What you return should be the lines from the one with "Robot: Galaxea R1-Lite" through the one with "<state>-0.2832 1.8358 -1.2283" in the data below, reproduced exactly with both ends, and no pictures at all.
################
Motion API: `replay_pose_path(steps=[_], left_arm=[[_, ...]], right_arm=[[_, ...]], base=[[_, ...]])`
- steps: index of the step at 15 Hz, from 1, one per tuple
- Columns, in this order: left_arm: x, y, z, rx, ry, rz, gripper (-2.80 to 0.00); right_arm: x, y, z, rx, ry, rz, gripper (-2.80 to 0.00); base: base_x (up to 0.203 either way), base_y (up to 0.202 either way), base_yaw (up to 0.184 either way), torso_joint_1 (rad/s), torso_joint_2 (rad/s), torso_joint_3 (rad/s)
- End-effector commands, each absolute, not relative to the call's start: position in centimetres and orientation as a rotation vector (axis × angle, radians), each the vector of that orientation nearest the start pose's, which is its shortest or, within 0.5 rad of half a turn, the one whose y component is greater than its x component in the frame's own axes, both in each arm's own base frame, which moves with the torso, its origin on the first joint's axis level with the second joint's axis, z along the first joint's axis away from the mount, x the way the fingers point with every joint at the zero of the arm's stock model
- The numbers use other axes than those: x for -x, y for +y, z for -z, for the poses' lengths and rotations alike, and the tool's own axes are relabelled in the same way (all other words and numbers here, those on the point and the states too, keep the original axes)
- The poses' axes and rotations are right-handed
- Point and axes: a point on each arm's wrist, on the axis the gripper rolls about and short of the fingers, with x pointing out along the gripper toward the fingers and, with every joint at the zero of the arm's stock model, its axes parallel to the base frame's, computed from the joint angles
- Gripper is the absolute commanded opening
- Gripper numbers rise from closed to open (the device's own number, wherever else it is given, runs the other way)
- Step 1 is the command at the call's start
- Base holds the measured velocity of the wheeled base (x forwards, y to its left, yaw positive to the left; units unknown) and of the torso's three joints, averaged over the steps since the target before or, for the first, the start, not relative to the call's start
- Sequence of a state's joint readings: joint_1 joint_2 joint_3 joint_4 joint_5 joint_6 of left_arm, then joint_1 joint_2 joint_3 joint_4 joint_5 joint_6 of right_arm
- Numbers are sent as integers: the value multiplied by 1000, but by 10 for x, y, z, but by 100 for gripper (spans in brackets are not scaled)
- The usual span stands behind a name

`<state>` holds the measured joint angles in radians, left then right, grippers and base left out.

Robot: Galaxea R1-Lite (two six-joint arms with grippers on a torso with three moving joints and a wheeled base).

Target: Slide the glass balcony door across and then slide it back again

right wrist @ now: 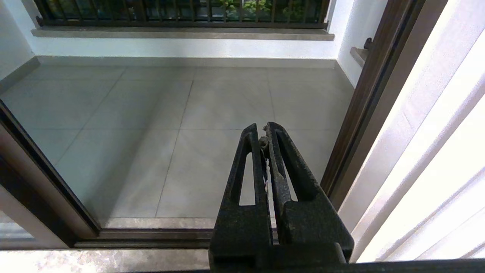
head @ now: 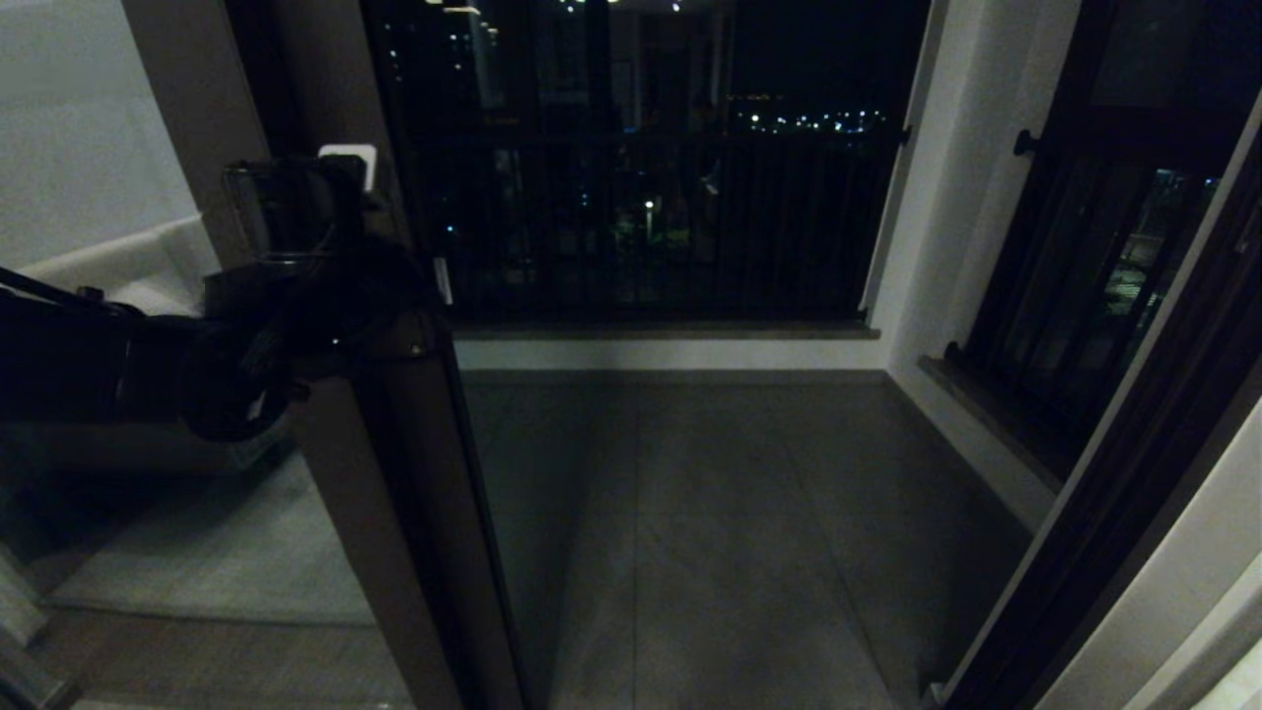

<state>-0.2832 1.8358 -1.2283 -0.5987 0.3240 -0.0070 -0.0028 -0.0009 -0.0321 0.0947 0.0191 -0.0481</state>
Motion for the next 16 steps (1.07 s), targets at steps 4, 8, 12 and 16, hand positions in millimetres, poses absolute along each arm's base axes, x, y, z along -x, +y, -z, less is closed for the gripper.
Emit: replay_pose_path(steps=[4,8,12,16], left_arm=[[-268,-87,-268,11,-15,30,-280],[-205,-66,-256,5,-1,33,-280],[-138,-41,-247,17,-35,-12,-280],[-57,-11,-237,24,-46,-58,-280]], right_arm=[[26,1,-75,48,62,-19,-280],[26,1,-75,48,62,-18,-280],[26,1,-75,48,62,-19,-280],[26,1,-75,48,62,-19,-280]], base=[[0,0,0,0,0,0],[0,0,0,0,0,0],[0,0,0,0,0,0],[0,0,0,0,0,0]])
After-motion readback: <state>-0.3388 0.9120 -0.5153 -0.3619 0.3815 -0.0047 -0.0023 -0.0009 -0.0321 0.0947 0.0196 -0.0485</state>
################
Response for this exercise
Robot: Galaxea R1-Lite (two six-joint arms with grippers on a torso with three moving joints and a wheeled base).

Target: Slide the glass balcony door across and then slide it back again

right wrist @ now: 
head @ now: 

<state>-0.2832 1.8358 -1.2283 -0.5987 0.3240 -0.0070 -0.0028 -0.0009 -0.0321 0.0947 0.0191 -0.0481</state>

That completes the output.